WHAT TO WORK ON: Transcribe the listing below exactly, from its first line through the line with "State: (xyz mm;". Omit the pictures.

DATA EXCERPT:
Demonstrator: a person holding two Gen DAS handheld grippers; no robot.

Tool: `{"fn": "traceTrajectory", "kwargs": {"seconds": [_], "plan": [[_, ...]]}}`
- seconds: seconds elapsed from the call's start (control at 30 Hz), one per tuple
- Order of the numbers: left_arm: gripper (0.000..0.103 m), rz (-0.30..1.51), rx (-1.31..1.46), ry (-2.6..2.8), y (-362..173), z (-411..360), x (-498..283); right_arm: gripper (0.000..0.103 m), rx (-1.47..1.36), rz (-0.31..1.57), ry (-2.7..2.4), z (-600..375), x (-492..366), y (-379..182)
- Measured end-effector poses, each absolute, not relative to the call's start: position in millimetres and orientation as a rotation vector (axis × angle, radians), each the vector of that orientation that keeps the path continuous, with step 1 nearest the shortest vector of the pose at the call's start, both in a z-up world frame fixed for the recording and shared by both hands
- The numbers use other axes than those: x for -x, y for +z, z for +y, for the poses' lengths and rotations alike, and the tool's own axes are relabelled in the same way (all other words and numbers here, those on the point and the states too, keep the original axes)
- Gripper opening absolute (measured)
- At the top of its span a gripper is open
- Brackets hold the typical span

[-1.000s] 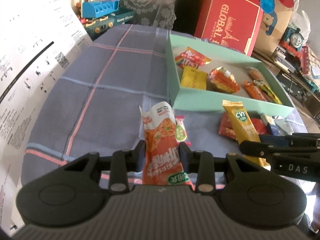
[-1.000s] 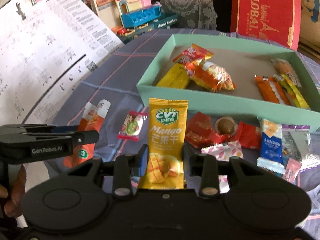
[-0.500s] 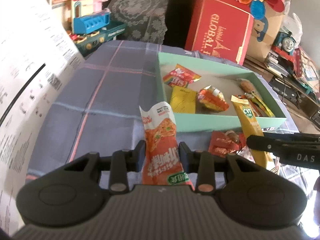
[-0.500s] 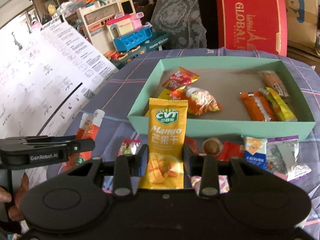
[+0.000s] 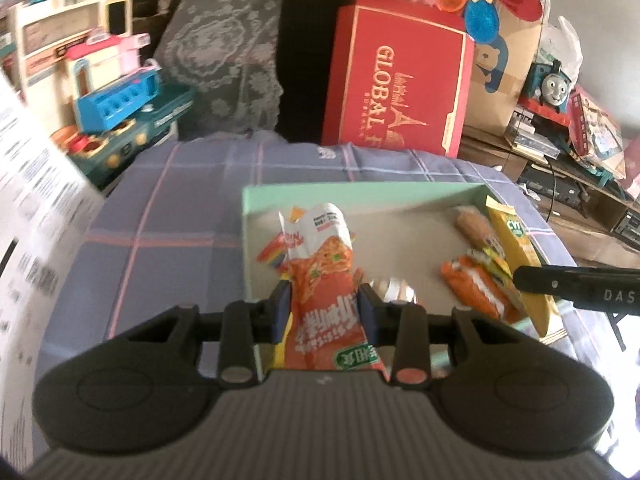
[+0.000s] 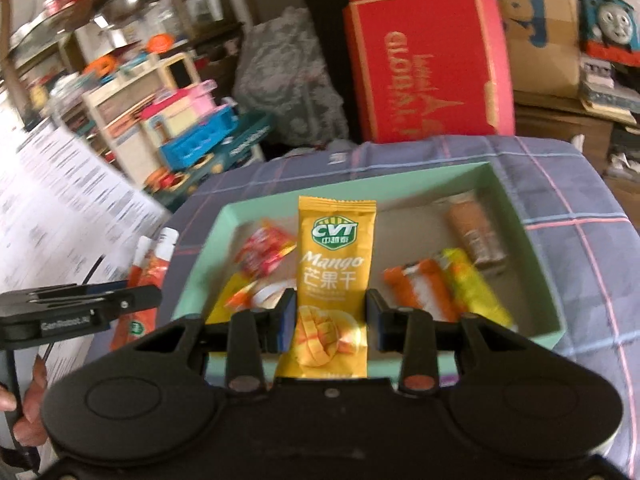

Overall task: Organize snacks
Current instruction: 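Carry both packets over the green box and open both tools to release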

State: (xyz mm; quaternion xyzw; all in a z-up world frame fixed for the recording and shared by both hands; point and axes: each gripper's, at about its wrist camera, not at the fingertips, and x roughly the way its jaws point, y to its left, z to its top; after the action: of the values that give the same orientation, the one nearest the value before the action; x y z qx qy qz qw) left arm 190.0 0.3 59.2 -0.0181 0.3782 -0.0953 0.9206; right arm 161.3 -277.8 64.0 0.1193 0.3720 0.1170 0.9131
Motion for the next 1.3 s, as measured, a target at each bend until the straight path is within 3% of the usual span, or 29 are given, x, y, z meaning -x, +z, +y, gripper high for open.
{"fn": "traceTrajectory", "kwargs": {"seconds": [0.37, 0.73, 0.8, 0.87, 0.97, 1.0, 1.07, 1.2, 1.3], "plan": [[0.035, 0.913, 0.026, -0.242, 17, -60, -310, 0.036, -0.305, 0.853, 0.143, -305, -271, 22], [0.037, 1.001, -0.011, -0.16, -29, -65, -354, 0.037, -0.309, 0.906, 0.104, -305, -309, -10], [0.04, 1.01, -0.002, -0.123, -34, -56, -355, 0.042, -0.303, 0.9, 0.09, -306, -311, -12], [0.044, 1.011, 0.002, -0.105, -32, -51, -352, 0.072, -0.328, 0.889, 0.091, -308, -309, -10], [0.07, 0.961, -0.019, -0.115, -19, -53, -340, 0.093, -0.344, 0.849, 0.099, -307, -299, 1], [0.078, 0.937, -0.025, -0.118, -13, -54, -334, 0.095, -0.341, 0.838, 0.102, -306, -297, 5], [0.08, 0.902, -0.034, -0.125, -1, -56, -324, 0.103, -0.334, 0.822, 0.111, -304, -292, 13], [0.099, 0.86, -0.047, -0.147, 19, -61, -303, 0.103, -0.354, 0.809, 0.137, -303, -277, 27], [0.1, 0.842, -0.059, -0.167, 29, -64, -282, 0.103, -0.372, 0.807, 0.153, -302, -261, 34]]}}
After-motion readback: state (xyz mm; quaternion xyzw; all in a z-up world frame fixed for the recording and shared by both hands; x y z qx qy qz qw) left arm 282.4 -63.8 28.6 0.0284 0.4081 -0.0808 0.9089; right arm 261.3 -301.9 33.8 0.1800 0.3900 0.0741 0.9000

RESPONSE TO THIS EXERCISE:
Demonstrator: a person holding two Gen DAS handheld grippers; no robot.

Tool: `{"fn": "traceTrajectory", "kwargs": {"seconds": [_], "plan": [[_, ...]]}}`
- seconds: seconds elapsed from the call's start (control at 30 Hz), one per tuple
- Order of the numbers: left_arm: gripper (0.000..0.103 m), rz (-0.30..1.51), rx (-1.31..1.46), ry (-2.6..2.8), y (-362..173), z (-411..360), x (-498..283); right_arm: gripper (0.000..0.103 m), rx (-1.47..1.36), rz (-0.31..1.57), ry (-2.7..2.4), z (-600..375), x (-492..366), y (-379..182)
- Measured end-effector poses, each absolute, not relative to the call's start: position in millimetres and orientation as a rotation vector (axis × angle, radians), each the vector of that orientation that keeps the path continuous, with step 1 nearest the shortest vector of the pose at the call's start, both in a z-up world frame fixed for the recording and shared by both hands
- The numbers use other axes than those: x for -x, y for +z, z for +y, for the poses' lengths and rotations alike, and the tool's own axes are relabelled in the same way (all other words and numbers here, those on the point and the states too, keep the original axes)
- Gripper opening absolute (measured)
- At the top of its span a gripper is open
- Brackets hold the typical span

[-1.000s] 
[-1.000s] 
[-0.500s] 
[-0.500s] 
[+0.000s] 
[+0.000s] 

Overall task: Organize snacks
Current instruction: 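Carry both packets over the green box and open both tools to release
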
State: (xyz mm; quaternion xyzw; all in a z-up world frame fixed for the recording and shared by both hands; point and axes: each gripper's, at about its wrist camera, not at the fingertips, and x roughly the way its jaws point, y to its left, z to its top; after the action: of the values that give the same orientation, the one nearest the value before the action; x y z qx qy qz qw) left arm 190.0 0.3 59.2 -0.0181 0.3782 -0.0953 0.9206; right arm 161.3 -277.8 64.0 0.1193 0.3720 0.1170 0.9131

That is the complete answer to the exercise.